De plus, au fil des années, le développement de nouveaux programmes a permis un nouveau financement. Des sommes ont pu être dégagées pour favoriser la présence du personnel au sein de différentes tables qui analysent les besoins des gens de Sherbrooke. C'est important d'être présent, de dire qu'on est là, de parler de notre mission et de répondre positivement aux besoins exprimés par la communauté. Ainsi, notre présence à ces tables nous permet de tisser des liens avec d'autres organismes de la région, notamment les services policiers, les services correctionnels et d'autres organismes communautaires. Nous nous faisons connaître de cette façon et cela nous aide à mener à bien notre mission.

ASRSQ : Au moment où vous avez quitté vos fonctions, le dossier du déménagement du CRC La Traverse battait son plein. Pouvez-vous nous parler de cette expérience?

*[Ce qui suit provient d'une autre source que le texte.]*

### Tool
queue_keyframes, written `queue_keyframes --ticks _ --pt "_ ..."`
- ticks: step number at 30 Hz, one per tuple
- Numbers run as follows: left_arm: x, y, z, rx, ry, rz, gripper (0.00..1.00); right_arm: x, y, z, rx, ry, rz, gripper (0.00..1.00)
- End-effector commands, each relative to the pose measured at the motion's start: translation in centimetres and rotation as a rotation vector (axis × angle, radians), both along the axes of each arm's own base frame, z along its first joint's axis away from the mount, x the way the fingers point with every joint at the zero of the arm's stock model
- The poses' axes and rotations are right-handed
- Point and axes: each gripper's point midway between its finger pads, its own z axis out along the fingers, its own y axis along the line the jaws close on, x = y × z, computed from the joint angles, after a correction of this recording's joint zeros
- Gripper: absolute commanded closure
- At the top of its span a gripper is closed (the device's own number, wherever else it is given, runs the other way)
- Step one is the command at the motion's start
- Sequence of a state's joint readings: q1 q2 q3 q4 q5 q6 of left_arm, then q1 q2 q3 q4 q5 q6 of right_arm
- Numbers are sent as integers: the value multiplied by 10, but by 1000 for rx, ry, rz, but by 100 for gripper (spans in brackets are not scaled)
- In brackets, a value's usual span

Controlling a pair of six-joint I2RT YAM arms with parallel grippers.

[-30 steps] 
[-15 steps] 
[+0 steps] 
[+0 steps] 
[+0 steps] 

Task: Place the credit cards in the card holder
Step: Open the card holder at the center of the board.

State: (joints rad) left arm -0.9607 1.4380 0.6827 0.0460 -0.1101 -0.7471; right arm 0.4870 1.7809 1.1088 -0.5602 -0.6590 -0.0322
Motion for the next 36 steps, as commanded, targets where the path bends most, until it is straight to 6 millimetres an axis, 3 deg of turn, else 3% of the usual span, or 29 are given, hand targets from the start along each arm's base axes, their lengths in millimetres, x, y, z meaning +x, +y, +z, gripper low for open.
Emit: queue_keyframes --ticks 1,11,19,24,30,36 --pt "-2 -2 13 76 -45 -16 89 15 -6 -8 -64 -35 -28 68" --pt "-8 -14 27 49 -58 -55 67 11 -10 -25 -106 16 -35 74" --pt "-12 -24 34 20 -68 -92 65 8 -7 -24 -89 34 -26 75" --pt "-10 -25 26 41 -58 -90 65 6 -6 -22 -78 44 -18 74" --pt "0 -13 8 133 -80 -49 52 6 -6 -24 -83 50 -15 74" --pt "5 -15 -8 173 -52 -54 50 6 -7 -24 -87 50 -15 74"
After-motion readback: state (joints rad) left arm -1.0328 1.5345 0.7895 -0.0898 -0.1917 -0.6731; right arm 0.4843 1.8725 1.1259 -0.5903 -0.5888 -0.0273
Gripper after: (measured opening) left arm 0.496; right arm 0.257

G. Cloutier : Je suis content que vous en parliez, parce que je m'étais pris une petite note à ce sujet. D'abord, je considère que notre organisme est accepté dans la communauté. Dans le dossier du déménagement éventuel, lors d'une consultation publique, bien que de nombreuses personnes s'y soient opposées, plusieurs commençaient leurs interventions en disant : «Il est important qu'il y ait un organisme comme le vôtre dans notre ville.» Nous avons ressenti une forme d'acceptation de notre présence. La crainte des gens se manifestait plutôt sur la proximité. Nous avons dû composer avec le phénomène du «pas dans ma cour». Paradoxalement, le CRC est déjà à côté de chez eux, parce que le déménagement était à moins d'un kilomètre…

Cette expérience nous montre qu'il reste du travail à faire au niveau de la sensibilisation. À l'époque, avec le président du conseil d'administration, il nous a semblé important de sensibiliser les gens au moyen d'assemblées de cuisine. Des citoyens ont été invités à visiter nos locaux pour leur présenter le travail quotidien d'une maison de transition. En fait, nous avons le devoir d'expliquer nos missions à la population. Dans toutes les assemblées de cuisine, celles que j'ai vues et celles qui m'ont été rapportées, certaines personnes étaient assez sceptiques et puis, au terme de la soirée, j'entendais des personnes âgées dire : «Ça me sécurise de savoir que vous êtes là.» Puis, «Je ne savais pas que vous faisiez ça» ou «Je ne savais pas qu'il y avait autant d'encadrement». D'en parler en général, d'amener les gens à être en contact avec les résidents et de leur présenter notre intervention, c'est un tout autre monde. Donc, à mon sens, il faut multiplier ces rencontres. Je ne crois pas à de grands rassemblements. J'y croyais au départ, mais je pense qu'il faut plutôt essayer de sensibiliser par petits groupes, en espérant qu'ils deviennent des ambassadeurs de notre mission auprès de leur entourage. Si ça peut fonctionner comme ça, progressivement, nos communautés vont adhérer aux valeurs de réinsertion sociale.